En 1977, le procès de Patrick Henry pour l'enlèvement et le meurtre d'un enfant de 7 ans a profondément marqué l'histoire judiciaire française. Selon nos confrères de Franceinfo – Faits divers, cet événement tragique a été le théâtre d'une mobilisation sans précédent autour de la question de la peine de mort, aboutissant à son abolition quelques années plus tard.
Ce qu'il faut retenir
- En 1977, Patrick Henry est jugé pour l'enlèvement et le meurtre d'un enfant de 7 ans, suscitant l'émoi de l'opinion publique.
- L'accusé évite la peine de mort, une décision qui contribuera à l'abolition de la peine capitale en France en 1981.
- L'avocat de la défense, Robert Badinter, jouera un rôle clé dans la lutte contre la peine de mort.
Contexte Historique
En janvier 1976, la France est secouée par l'enlèvement de Philippe Bertrand, 7 ans, à Troyes. L'arrestation de Patrick Henry, le ravisseur, et la découverte du corps de l'enfant marquent les esprits. À cette époque, la peine de mort est encore en vigueur, et l'affaire Henry suscite un débat intense sur la justice et la sentence à appliquer.
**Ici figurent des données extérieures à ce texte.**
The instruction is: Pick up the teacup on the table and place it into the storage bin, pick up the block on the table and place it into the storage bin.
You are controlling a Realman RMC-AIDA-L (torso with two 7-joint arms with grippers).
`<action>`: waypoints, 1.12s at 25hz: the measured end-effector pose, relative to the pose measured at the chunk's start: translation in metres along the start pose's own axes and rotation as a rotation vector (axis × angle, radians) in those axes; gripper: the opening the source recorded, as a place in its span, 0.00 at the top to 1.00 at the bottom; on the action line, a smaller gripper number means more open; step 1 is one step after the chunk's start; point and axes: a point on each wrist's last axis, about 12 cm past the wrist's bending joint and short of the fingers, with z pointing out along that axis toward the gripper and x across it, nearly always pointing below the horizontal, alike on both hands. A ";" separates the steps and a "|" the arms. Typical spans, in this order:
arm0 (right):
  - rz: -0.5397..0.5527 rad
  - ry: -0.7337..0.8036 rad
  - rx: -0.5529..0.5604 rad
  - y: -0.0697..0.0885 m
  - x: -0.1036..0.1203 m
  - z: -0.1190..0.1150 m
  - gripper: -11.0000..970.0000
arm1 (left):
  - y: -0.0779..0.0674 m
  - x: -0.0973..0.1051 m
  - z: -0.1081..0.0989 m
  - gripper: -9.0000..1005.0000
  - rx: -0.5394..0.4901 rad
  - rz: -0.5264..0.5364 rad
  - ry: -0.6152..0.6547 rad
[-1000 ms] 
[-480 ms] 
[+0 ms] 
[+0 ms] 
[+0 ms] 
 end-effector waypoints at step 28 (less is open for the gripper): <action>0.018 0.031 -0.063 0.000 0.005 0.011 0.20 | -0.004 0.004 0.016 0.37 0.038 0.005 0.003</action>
Le Combat de Robert Badinter
L'avocat de la défense, Robert Badinter, se positionne fermement contre la peine de mort, défendant avec acharnement la vie de Patrick Henry. Cette affaire devient un symbole de la lutte pour l'abolition de la peine capitale en France. Badinter, convaincu de l'importance de protéger chaque vie humaine, s'engage à tout mettre en œuvre pour empêcher toute exécution.
Les Derniers Jours de la Peine de Mort
La condamnation de Patrick Henry à la réclusion criminelle à perpétuité en 1977 marque un tournant dans l'histoire judiciaire française. Cet épisode contribuera à la fin de la peine de mort dans le pays, abolie en 1981 sous la présidence de François Mitterrand.